ABOUT THIS EXERCISE:
From the material below, please set down exactly the lines starting with the one with "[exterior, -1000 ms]" and going on through the one with "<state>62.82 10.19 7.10", without a single picture.

DATA:
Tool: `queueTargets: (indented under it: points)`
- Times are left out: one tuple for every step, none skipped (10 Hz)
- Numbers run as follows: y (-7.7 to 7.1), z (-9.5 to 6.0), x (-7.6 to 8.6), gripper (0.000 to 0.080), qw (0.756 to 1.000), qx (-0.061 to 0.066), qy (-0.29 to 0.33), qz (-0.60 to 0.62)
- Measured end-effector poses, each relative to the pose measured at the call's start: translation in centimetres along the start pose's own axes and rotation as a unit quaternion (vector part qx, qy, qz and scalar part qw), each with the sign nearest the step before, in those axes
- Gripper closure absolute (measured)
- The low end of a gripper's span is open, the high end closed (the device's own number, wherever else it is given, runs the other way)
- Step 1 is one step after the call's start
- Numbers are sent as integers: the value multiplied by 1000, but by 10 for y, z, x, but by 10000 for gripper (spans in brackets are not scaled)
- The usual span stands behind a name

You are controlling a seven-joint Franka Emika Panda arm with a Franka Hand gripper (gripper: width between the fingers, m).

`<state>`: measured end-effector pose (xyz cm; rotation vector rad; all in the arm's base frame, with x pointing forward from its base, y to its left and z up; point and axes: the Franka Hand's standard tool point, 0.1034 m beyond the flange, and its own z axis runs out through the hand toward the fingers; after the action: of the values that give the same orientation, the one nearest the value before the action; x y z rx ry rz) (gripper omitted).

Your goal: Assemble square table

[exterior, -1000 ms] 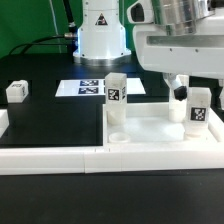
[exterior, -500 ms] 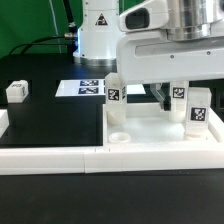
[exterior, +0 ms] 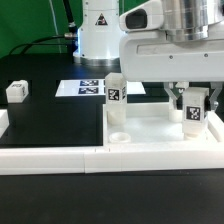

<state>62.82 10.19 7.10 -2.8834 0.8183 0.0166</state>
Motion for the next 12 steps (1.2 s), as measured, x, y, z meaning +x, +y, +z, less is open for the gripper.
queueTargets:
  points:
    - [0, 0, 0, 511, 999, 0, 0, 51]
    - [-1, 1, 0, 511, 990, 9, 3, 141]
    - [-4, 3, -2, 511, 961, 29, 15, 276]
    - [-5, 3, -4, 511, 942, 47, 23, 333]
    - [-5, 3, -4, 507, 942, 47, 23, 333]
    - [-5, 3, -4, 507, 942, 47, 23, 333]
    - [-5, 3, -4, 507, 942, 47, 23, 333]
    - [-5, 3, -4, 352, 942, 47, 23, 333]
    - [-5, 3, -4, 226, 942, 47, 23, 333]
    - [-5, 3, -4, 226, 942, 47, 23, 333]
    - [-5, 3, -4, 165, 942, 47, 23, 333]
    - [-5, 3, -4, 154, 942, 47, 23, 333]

ANSWER FOR THIS EXERCISE:
[exterior, -1000 ms] 
[exterior, -500 ms] 
[exterior, +0 ms] 

<state>62.82 10.19 7.10 -2.8834 0.8183 0.0166</state>

This output requires nothing more.